Pick each line that has "shape" out of the records.

************

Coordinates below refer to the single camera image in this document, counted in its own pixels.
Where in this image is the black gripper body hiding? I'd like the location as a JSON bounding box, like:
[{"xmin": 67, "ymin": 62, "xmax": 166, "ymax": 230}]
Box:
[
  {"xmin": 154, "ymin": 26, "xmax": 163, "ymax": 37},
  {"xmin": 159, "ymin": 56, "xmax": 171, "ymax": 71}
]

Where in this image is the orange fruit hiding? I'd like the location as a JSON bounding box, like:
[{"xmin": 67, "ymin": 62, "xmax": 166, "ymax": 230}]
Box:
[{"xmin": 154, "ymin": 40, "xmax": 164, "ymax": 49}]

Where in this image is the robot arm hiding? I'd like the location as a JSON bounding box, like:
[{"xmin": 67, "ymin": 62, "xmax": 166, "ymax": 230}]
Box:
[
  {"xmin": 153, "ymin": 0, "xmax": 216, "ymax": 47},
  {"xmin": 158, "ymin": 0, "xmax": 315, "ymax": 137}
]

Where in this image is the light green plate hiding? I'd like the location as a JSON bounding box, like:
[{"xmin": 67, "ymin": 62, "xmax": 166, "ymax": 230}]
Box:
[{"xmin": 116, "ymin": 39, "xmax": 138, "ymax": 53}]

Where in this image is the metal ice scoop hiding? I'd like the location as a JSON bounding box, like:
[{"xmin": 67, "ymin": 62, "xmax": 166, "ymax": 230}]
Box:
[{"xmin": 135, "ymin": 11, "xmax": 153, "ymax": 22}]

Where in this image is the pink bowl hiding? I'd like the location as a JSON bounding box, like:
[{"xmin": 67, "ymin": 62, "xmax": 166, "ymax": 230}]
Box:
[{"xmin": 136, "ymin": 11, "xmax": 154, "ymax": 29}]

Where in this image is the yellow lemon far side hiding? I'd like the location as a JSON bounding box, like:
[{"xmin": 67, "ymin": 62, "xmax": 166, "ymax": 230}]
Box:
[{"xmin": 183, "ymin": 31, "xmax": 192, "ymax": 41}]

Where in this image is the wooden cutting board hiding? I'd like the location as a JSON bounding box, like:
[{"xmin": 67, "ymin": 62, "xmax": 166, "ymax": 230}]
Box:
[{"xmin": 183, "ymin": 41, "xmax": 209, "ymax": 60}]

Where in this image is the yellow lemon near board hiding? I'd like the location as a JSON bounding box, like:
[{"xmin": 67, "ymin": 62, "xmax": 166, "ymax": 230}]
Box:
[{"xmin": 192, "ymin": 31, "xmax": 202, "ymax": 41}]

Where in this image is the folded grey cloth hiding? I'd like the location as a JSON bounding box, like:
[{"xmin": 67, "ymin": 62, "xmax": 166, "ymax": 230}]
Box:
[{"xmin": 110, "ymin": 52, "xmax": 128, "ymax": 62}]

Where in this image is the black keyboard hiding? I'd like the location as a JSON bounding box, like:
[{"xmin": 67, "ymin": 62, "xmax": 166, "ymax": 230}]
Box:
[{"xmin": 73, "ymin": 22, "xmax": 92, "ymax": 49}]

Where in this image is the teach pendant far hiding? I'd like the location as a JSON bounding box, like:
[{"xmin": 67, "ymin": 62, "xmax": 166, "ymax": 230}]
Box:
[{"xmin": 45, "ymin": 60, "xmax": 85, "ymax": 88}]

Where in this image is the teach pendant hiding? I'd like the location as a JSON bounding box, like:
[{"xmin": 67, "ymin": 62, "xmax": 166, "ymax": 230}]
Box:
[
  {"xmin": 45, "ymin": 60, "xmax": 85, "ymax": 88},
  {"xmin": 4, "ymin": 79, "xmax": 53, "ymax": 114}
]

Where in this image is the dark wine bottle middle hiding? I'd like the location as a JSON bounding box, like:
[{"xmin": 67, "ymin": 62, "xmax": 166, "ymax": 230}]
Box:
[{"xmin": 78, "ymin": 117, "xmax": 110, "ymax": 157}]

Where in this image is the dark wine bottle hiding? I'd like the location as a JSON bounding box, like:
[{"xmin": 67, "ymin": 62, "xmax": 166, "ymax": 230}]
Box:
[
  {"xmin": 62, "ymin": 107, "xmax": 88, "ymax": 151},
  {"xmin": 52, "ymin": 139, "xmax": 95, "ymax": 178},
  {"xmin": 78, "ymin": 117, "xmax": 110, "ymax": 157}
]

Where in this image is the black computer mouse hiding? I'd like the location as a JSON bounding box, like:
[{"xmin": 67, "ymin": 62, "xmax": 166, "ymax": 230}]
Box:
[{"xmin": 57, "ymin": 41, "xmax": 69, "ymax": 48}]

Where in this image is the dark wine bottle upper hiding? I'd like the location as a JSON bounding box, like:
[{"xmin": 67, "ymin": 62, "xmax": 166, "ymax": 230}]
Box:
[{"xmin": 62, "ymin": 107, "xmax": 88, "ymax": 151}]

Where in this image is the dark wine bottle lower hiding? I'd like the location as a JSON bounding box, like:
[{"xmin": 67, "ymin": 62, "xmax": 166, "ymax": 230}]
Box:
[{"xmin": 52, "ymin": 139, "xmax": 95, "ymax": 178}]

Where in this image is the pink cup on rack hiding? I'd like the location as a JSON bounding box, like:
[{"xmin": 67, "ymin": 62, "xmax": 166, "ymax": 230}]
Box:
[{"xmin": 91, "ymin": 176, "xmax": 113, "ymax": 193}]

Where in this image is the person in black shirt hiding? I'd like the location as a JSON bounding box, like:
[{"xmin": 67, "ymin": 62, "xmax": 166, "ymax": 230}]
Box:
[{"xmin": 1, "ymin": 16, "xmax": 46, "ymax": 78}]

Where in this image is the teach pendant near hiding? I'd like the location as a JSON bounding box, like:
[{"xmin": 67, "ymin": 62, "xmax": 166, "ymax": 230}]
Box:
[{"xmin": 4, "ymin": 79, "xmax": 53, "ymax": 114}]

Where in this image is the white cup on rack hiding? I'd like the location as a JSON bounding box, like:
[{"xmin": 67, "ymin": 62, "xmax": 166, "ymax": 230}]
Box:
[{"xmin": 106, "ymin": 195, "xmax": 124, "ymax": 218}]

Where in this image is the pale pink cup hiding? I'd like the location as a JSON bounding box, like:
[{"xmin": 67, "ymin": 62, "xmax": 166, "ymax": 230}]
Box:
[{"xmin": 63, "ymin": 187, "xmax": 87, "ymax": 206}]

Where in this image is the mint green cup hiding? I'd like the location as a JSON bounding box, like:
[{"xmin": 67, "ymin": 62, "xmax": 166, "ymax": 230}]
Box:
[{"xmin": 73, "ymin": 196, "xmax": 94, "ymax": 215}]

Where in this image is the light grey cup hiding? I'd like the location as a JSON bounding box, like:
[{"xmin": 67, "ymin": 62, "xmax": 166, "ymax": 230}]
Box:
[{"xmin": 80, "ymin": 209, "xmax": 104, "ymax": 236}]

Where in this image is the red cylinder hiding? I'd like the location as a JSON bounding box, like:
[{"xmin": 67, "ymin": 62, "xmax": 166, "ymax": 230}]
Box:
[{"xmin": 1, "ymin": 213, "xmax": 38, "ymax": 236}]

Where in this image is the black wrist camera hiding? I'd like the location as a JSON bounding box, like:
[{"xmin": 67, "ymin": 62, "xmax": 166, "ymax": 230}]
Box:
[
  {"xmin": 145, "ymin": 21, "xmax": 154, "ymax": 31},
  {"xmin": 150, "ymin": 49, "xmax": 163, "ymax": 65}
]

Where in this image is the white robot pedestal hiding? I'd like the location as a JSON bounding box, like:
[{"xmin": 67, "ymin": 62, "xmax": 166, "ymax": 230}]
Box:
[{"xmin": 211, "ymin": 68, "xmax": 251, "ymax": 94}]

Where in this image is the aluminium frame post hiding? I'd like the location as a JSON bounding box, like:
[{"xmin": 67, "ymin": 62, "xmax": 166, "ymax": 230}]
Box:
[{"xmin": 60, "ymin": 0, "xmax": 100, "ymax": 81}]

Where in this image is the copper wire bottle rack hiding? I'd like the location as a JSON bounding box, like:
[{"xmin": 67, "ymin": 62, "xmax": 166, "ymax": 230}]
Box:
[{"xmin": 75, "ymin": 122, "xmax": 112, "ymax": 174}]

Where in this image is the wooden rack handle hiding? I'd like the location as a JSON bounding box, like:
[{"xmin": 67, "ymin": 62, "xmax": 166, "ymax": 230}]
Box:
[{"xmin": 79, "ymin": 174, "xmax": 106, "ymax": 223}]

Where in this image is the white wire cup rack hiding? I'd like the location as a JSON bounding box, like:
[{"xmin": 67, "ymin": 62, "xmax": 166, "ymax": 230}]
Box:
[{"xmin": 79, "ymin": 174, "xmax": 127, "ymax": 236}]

************

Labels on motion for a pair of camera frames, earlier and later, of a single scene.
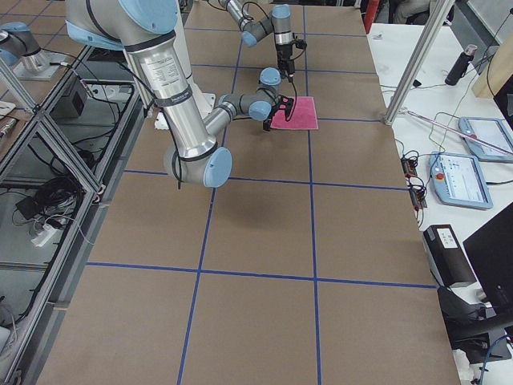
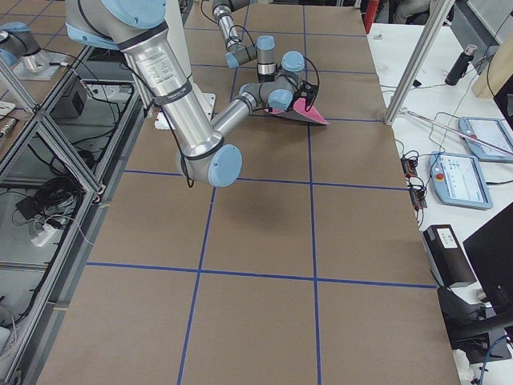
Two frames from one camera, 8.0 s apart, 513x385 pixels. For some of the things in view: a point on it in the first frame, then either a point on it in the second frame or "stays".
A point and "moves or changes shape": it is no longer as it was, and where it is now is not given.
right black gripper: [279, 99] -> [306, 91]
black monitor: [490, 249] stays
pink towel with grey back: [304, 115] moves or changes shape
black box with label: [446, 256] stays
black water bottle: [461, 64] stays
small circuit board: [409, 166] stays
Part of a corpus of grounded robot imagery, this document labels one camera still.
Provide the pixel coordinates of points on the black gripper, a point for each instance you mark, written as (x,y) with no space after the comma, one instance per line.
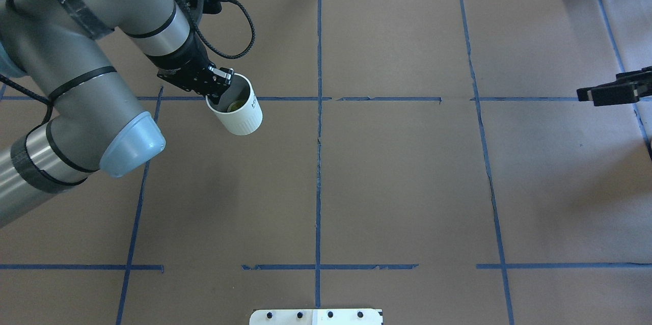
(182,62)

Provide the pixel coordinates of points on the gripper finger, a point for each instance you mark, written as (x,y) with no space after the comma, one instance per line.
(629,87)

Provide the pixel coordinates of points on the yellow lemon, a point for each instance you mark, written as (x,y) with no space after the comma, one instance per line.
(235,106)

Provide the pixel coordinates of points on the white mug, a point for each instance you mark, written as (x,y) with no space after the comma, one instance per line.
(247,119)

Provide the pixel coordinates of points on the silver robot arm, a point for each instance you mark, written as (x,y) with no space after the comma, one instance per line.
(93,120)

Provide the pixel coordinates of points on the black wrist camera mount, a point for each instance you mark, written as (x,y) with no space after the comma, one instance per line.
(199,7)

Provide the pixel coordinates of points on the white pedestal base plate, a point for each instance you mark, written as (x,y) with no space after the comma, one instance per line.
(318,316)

************

### [Task solution]
A point and "moves or changes shape": it is no longer as it was, and where it is now is not given.
pink towel with grey back: [304, 115] moves or changes shape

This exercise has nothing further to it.